In just about every college film, you hear young men bark phrases like "Man up!" or "That's so gay!" to one another. As harsh and insensitive as those words they are and as much damage as they can do to young men, they are all too common within certain social circles.
Four Duke University students made a decision that they could either hear those words on campus over and over and ignore them, or they could take a stand. They chose the latter, and the You Don't Say projectwas born. A collaborative effort between Think Before You Talk, a student-led group about language awareness, and Blue Devils United, a student group for LGBTQ undergraduate students, the project has produced a bold series of posters that feature strong stances on damaging phrases.

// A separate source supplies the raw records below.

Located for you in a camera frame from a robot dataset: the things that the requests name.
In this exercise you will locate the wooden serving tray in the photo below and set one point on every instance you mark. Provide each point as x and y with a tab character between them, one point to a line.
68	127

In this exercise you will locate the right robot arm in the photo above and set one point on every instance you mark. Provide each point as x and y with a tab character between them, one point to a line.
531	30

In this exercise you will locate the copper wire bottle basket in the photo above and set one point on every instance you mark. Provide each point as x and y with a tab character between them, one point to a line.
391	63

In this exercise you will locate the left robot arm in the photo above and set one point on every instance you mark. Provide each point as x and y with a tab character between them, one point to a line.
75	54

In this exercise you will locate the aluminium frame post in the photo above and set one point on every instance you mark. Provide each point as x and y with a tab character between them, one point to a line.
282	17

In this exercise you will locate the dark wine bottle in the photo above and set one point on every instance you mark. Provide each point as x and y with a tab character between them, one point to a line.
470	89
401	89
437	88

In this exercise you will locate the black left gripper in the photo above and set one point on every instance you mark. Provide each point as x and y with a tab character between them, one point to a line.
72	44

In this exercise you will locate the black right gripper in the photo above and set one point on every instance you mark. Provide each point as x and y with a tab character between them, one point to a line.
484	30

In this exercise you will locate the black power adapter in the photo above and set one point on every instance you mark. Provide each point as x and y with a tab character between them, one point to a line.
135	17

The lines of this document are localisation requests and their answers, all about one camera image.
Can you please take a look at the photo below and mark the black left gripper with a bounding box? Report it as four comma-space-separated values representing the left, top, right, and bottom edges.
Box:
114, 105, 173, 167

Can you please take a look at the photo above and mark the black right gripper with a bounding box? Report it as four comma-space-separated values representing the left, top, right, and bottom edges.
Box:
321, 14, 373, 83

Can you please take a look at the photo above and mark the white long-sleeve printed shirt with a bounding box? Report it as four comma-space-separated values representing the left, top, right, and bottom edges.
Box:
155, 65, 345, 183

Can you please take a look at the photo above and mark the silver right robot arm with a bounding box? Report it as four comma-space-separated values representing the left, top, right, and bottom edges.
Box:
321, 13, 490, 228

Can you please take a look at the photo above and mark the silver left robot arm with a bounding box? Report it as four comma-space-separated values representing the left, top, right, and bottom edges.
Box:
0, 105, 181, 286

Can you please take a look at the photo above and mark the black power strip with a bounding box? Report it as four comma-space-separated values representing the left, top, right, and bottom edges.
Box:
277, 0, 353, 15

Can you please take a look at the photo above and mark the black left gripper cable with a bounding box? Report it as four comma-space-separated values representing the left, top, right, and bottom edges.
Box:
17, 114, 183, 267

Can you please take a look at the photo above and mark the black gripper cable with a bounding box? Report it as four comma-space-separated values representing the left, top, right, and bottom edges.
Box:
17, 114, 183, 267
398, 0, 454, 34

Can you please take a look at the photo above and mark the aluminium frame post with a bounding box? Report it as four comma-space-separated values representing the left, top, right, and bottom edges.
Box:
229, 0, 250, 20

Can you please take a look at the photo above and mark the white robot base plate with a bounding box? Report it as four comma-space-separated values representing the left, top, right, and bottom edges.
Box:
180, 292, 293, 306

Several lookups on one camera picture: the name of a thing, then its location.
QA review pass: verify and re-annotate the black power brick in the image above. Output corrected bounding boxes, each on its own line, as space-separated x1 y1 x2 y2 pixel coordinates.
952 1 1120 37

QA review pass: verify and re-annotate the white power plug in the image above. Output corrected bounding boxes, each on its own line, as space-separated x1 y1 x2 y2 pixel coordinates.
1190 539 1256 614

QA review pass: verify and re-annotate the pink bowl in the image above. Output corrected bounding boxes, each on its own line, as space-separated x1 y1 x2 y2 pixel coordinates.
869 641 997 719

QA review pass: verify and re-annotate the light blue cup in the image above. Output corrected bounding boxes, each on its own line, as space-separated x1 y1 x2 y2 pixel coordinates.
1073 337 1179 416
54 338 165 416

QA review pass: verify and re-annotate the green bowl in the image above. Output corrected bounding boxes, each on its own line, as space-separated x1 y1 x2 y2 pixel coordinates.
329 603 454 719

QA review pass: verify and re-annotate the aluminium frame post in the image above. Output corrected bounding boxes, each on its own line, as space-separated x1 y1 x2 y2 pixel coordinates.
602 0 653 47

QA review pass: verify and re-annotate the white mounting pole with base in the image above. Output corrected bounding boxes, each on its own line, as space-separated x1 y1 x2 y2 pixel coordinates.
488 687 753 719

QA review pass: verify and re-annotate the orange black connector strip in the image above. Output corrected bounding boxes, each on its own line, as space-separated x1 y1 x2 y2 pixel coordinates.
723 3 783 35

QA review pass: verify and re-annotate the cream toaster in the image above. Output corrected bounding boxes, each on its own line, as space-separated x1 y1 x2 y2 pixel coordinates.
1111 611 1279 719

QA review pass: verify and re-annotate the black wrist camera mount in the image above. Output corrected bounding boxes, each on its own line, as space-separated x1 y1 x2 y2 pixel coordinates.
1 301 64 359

Daniel Kort, 19, is one of the four people on the project. Kort told HLN that it all started out as an idea, and that he and the other three members behind the project (Anuj Chhabra, Christie Lawrence and Jay Sullivan) reached out to friends and members of their respective organizations to bring the idea to life.
"We wanted to be mindful of the kind of language we used," Kort said. "We would just like it if people considered the words they used, and what kind of impact they can have."
After finding willing participants, creating the posters and putting them up on campus, the school newspaper's editorial board and the office of Student Affairs spoke out in favor of the project. The next thing they knew, the project was being talked about in magazines and on the news. Kort told HLN that not all feedback they got was positive, though.
"Some people on Facebook said that they felt the project was limited in scope, only targeting gender minorities," Kort said. "Thanks to their feedback and the general response to this project, we will be able to address more issues in future installments, such as racism."
For every time that people try to fight against negative words and habits, though, there is always kickback. The You Don't Say team saw its share of it.
"We've been accused of being too PC and promoting censorship," Kort said. "But the thing is, these posters don't say 'You shouldn't say.' Instead, they say 'I don't say.' There's a difference."